Hoosiers Known For Restricting Sunday Sales, But Law’s Origins Probably Not What You Think.
Indiana may finally be on its way to nixing its ban on Sunday alcohol sales.
There are still several legislative hurdles to clear, but for an issue that has arisen every year, proponents are more optimistic than ever.
Prior to the Holidays, a panel tasked with reviewing Indiana’s state alcohol regulations voted to recommend allowing carryout alcohol sales on Sundays. The decision comes after a change in tone from previous opponents of Sunday sales, as well as an “unlikely alliance” between big-box stores and the state’s small liquor store organization.
What are the current laws?
Clear as mud? Retailers hear you.
Alcoholic beverages can legally be purchased between 7 a.m. and 3 a.m. Monday through Saturday.
Currently, Indiana is one of just twelve states which bans liquor sales on Sundays.
Plus, Indiana is the only state in the country that bans carryout beer, wine, and liquor on Sundays except if it’s sold directly from a brewery or winery.
Additionally, Indiana is the only state that regulates alcohol based on temperature; chilled beer and wine is not allowed to be sold in grocery and convenience stores. But liquor stores, where you can buy cold beer, prohibits the sale of snacks (no beer nuts) and groceries (like milk for your White Russian).
Why has it been this way?
First, let’s go way back. A “blue law” in the United States is considered any law forbidding certain secular activities on Sunday. The first blue law in America was enacted in the colony of Virginia in the early 1600s, and required attendance at church on the Sabbath. It’s generally thought that the name “blue law” was derived from Samuel A. Peter’s General History of Connecticut (1781), which listed Sabbath regulations for New Haven, Connecticut. The work was printed on blue paper.

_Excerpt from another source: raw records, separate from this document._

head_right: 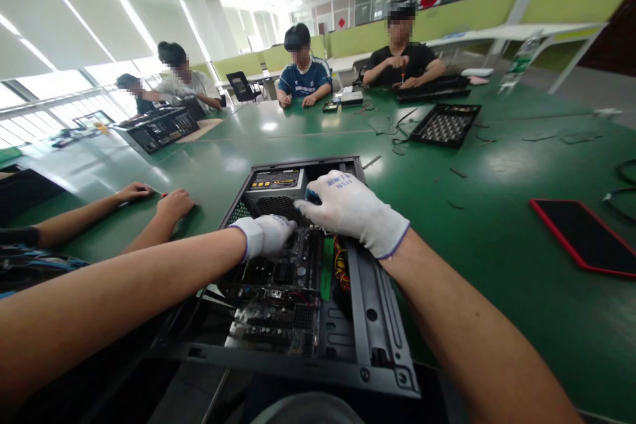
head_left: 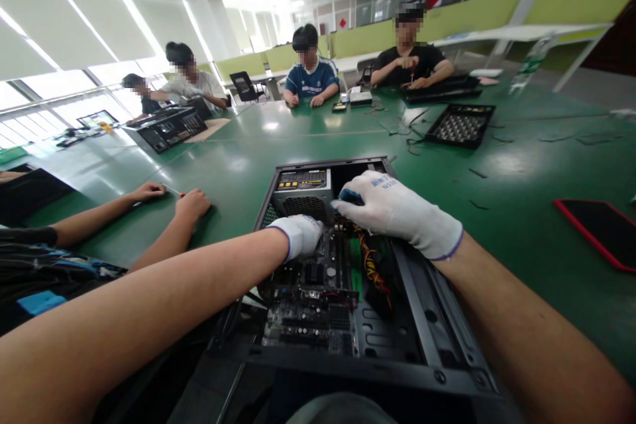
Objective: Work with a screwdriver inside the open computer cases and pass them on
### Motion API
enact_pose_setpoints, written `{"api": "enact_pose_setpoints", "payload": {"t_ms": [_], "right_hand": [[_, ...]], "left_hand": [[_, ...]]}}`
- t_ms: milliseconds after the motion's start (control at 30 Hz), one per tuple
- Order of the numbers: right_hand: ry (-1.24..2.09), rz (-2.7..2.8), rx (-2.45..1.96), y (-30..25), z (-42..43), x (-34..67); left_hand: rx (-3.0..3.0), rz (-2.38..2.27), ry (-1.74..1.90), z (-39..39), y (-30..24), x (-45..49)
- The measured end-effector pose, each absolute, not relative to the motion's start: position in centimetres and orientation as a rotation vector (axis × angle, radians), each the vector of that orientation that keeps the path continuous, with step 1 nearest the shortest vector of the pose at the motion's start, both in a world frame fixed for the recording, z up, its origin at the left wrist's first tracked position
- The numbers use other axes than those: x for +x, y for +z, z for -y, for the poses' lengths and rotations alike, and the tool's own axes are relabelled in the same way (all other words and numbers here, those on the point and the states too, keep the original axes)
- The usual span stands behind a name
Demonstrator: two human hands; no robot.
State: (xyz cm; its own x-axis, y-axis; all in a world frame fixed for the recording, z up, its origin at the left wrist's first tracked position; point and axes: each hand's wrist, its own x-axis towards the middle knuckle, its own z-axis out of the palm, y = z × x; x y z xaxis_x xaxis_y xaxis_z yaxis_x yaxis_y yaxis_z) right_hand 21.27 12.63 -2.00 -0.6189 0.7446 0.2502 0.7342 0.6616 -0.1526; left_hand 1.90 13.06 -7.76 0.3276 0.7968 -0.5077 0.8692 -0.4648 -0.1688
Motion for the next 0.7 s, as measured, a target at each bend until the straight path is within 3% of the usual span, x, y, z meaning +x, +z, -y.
{"api": "enact_pose_setpoints", "payload": {"t_ms": [700], "right_hand": [[0.115,2.610,-1.086,-2.3,-12.6,21.5]], "left_hand": [[2.503,-1.431,-0.651,-14.1,-9.0,1.6]]}}
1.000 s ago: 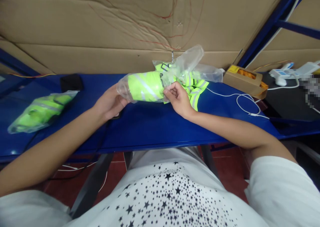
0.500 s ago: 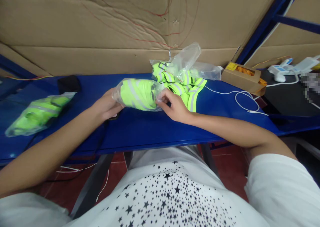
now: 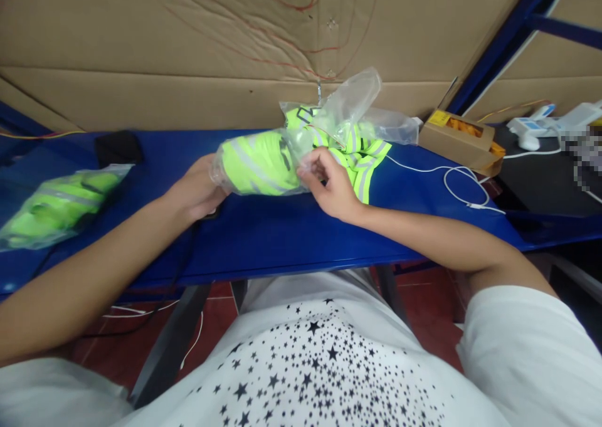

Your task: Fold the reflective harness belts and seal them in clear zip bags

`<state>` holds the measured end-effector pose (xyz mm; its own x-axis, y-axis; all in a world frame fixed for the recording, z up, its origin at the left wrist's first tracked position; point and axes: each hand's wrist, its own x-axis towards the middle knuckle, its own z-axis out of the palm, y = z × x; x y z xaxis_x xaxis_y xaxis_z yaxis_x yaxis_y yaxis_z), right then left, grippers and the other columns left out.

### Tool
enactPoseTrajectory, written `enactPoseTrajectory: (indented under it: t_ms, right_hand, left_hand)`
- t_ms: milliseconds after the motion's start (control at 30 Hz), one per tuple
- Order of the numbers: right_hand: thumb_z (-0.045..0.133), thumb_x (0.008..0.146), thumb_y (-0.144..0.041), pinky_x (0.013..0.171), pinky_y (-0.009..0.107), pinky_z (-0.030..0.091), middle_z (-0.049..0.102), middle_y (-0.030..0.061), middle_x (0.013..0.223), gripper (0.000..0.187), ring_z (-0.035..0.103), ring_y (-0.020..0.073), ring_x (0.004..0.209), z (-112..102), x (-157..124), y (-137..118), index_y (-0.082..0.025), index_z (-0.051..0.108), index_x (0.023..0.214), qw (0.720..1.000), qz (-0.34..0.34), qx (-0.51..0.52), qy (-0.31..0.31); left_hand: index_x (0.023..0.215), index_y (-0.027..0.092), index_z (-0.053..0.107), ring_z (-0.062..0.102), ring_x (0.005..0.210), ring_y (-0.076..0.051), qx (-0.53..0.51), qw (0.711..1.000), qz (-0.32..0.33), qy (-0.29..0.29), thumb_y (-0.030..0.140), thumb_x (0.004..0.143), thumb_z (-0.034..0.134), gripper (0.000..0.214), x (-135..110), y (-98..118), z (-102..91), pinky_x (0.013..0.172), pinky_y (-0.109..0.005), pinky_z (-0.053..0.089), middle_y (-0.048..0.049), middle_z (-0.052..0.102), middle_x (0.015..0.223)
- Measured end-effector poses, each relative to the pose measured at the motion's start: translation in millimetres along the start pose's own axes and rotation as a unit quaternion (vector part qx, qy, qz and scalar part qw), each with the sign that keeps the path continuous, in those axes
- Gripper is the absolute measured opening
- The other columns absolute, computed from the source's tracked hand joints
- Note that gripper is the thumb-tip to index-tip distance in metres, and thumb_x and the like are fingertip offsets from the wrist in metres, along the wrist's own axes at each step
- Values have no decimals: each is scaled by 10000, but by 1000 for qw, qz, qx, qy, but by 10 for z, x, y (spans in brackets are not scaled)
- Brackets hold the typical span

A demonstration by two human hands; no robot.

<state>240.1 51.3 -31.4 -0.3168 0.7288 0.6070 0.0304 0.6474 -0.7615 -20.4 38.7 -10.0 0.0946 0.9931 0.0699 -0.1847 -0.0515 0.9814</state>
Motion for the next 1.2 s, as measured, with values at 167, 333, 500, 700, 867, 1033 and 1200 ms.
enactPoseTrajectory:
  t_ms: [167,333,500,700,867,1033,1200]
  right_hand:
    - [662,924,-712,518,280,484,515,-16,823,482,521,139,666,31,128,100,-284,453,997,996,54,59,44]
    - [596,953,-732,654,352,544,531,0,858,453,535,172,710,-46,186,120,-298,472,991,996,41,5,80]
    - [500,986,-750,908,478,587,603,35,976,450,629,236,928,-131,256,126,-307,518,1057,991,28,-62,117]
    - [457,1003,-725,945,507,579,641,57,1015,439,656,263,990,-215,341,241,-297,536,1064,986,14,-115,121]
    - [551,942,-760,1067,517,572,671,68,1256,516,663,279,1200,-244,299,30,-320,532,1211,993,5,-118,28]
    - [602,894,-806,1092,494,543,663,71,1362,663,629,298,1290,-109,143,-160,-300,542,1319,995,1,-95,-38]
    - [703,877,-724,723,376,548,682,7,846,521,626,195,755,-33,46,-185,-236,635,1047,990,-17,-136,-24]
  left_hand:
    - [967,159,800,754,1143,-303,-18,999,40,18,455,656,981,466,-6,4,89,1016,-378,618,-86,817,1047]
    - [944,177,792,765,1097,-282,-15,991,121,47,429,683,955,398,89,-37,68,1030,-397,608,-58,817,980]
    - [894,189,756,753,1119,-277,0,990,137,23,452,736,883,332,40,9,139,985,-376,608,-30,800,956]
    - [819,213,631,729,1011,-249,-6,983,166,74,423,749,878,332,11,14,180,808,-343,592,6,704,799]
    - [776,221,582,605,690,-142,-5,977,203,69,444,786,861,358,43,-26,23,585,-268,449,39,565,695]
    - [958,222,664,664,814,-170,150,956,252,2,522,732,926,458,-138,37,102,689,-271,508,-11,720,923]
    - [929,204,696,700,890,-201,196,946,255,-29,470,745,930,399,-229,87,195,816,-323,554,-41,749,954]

In Indiana, from before it was a state and throughout the 1800s, there were several movements toward the prohibition of alcohol all together, and many counties stayed dry throughout this period. In 1918, Indiana became the 25th state to go completely dry as a part of the temperance movement. Contrary to popular belief, religion and temperance weren’t the driving force behind Indiana’s current laws. “Alcohol is one of those businesses that very typically have been handled by a small proprietor,” Georgia Tech Economics Professor David Laband says. “And they’re no different than the other small operators. They don’t want to be open seven days a week. They’d like to have one day a week when they could get a little time off.”
However, with a former proponent of blue laws now on board with Sunday sales — the Indiana Association of Beverage Retailers recently called the laws “antiquated” — the last remaining reason may no longer stand.
Think Indiana’s bad? Other states have their own quirks.
- In Pennsylvania, sales of wine and liquor are only available through one of roughly 600 state-run stores.
- In Utah bars, mixed cocktails must be prepared out of sight, behind a frosted glass partition nicknamed a “Zion curtain.”
- Utah also restricts the sale of alcohol during emergencies – so stock up before a big snowstorm.
- In Ohio, it’s prohibited to use an image of Santa Claus in an ad for alcoholic beverages.
- Oklahoma prohibits the sale of cold beer – but only for beers higher than 4% ABV.
- New Hampshire designates cemeteries as dry zones. Not sure why this law had to be written – but it’s on the books.